Два эти стихотворения, поставленные рядом, могут служить ярчайшим подтверждением того непреложного факта, что движение мировой истории пошло, как уже было сказано, по Жаботинскому, а не по Ленину.

Выяснилось это, однако, не сразу.

* * *

На заре советской власти словосочетание «пролетарский интернационализм» было антонимом «патриотизму», который рассматривался тогда как понятие контрреволюционное, поскольку пролетарии, как утверждали основоположники научного коммунизма, не имеют отечества.

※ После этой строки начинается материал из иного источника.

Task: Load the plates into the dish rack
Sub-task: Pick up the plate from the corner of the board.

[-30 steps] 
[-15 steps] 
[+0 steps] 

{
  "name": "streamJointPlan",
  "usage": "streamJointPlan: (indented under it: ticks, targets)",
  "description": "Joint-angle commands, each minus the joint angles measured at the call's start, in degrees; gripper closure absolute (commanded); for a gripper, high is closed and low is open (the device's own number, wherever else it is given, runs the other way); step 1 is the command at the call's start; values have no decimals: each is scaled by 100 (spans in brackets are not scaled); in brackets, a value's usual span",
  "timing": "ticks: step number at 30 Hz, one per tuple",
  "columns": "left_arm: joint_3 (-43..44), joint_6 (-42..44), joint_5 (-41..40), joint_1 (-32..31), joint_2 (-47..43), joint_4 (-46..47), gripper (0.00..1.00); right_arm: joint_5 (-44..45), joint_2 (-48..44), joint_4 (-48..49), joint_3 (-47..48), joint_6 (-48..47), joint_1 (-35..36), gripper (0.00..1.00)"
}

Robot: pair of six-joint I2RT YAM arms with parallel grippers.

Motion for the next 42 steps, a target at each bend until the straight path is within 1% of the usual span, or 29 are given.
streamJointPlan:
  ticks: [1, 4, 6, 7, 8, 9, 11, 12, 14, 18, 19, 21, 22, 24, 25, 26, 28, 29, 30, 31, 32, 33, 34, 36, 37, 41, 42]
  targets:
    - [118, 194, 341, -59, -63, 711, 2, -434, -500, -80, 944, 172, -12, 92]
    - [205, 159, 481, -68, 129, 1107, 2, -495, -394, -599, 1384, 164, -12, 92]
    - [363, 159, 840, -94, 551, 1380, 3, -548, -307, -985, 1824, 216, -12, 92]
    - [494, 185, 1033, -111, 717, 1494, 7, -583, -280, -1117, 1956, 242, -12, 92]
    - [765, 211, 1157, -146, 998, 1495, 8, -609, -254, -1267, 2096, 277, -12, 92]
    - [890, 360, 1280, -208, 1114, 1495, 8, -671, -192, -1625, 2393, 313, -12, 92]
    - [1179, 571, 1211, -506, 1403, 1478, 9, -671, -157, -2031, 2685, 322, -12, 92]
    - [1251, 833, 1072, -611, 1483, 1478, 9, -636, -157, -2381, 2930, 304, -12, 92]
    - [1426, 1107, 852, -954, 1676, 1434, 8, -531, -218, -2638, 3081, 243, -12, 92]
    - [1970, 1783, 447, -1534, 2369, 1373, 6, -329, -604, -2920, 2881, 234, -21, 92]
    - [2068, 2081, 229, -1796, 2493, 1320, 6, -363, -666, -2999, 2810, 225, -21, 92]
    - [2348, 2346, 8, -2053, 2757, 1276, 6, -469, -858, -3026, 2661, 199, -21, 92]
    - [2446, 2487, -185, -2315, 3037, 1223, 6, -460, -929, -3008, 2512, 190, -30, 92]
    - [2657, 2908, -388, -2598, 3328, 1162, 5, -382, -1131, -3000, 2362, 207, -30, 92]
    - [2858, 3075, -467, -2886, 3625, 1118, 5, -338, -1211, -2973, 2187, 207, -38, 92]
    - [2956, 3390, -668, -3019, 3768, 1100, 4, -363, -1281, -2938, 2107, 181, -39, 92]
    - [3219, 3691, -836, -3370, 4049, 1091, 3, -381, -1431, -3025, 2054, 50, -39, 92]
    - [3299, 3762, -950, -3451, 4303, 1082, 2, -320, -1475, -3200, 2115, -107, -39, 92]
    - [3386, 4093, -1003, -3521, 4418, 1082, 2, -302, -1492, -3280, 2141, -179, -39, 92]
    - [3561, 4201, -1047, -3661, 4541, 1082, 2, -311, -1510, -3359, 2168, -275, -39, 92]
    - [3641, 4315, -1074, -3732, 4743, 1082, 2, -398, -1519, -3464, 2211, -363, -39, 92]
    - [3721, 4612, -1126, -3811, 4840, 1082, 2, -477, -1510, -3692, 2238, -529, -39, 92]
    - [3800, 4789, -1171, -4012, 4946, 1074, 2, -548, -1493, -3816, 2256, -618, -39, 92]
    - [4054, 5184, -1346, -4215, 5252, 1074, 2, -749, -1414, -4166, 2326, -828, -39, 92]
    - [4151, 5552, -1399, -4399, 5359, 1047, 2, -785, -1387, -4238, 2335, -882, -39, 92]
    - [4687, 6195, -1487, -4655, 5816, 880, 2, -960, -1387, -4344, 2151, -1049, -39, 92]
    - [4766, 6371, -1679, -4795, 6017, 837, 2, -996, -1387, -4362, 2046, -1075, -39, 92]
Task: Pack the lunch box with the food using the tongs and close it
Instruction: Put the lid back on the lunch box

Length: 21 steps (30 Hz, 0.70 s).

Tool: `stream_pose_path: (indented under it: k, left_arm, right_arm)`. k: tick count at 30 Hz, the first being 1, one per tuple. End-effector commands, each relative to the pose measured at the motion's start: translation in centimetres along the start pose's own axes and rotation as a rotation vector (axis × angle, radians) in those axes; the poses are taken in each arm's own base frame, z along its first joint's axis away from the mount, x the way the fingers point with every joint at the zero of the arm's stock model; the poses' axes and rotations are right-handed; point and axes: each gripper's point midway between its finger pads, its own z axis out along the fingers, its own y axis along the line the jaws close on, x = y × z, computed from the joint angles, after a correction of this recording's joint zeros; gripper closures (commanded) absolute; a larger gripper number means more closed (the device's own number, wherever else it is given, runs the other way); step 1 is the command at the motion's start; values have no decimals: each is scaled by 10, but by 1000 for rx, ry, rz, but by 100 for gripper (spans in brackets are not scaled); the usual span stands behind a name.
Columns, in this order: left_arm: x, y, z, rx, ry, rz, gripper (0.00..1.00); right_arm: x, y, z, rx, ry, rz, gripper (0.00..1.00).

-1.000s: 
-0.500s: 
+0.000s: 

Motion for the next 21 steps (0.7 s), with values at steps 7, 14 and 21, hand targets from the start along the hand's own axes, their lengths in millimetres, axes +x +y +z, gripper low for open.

Пролетарии не должны были желать победы своему отечеству ни в войне с Японией в 1905 году, ни войне с Германией в 1914-м. Напротив, они должны были желать своим соотечественникам поражения в этих войнах, поскольку такое поражение должно было приблизить зарю мировой революции.

Мировая революция, однако, все запаздывала, и новым идеологам великого учения пришлось выдвинуть тезис о возможности победы социализма в одной, отдельно взятой стране.

И тут вдруг выяснилось, что у пролетариев есть отечество.

Этим их отечеством стал Советский Союз, получивший в тогдашнем советском новоязе наименование международного отечества трудящихся.

Жители Советского Союза теперь не только не должны были бояться прослыть патриотами: они просто обязаны были ими быть.

Но, выполняя свой патриотический долг, укрепляя обороноспособность нашей родины, защищая ее границы (на Халхин-Голе и у озера Хасан), они защищали не свое отечество, а вот это самое международное отечество трудящихся. Что же касается пролетариев других стран, то они, согласно тому же великому учению, должны были оставаться пораженцами по отношению к войнам, которые вели их страны.

Даже во время войны с Гитлером вожди Французской компартии на первых порах не осмеливались призывать французских рабочих к сопротивлению, поскольку международное отечество трудящихся было тогда союзником гитлеровской Германии.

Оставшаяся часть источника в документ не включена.